Quella che si è da poco conclusa è stata una stagione ricca di soddisfazioni per Simon Clarke, ciclista australiano che corre per la Education First. Nonostante non sia mai riuscito ad alzare le braccia al cielo, il 33enne ha terminato nella top 10 di corse prestigiose come l’Amstel Gold Race (2°), le Strade Bianche (8°), la Milano-Sanremo (9°) e la Tirreno-Adriatico (8° della generale). Quando non è in giro per il mondo a gareggiare, la sua vita si divide fra Australia, Andorra e Italia, a una manciata di chilometri dal confine con il Ticino. Proprio grazie a questa vicinanza abbiamo avuto modo di scambiare quattro chiacchiere con lui.
Simon, cosa ha spinto un ciclista australiano a prendere casa in Provincia di Varese?
Sono venuto in Italia a16 anni con la Nazionale australiana che ha la sua base per le corse in Europa a Gavirate. Non avrei mai pensato che dopo così tanti anni sarei stato ancora qui…
Nel complesso, a 33 anni, hai forse vissuto la tua miglior stagione. Tu che bilancio fai?
È stato un anno molto bello per me, uno dei migliori della mia carriera. Sono molto soddisfatto dei risultati che ho ottenuto e non vedo l’ora di cercare di migliorare ancora la prossima stagione.

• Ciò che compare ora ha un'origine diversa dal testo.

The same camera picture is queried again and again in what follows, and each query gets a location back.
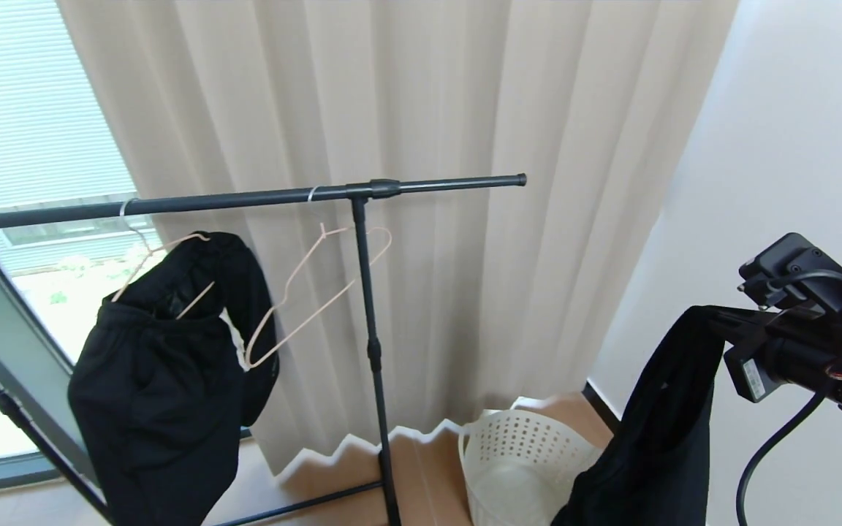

Ti è mancato l’acuto ma hai conquistato molti ottimi piazzamenti, su tutti il secondo posto all’Amstel, dietro a Van der Poel. Come hai vissuto il “pazzo” finale di quella gara e cosa pensi di questo corridore?
È stata davvero una gara unica e ricca di emozioni, positive e negative. Ero fra i primi ma a 10 km dall’arrivo sono stato ripreso dal gruppo di Van der Poel e quando mi hanno raggiunto pensavo che la mia corsa fosse finita. Ma sul rettilineo finale ho visto che avremmo potuto riprendere i tre corridori davanti a noi e lo stato d’animo è cambiato. Ho fatto un ottimo sprint ma sono riuscito ad arrivare “solo” secondo, dietro alla bestia Van der Poel.
Siamo di fronte a un ricambio generazionale, quali sono i giovani che ti hanno impressionato di più?
Fra quelli che si sono appena affacciati al ciclismo professionistico dico sicuramente il belga Remco Evenepoel e lo svizzero Marc Hirschi. Sono molto giovani ma sono già molto forti.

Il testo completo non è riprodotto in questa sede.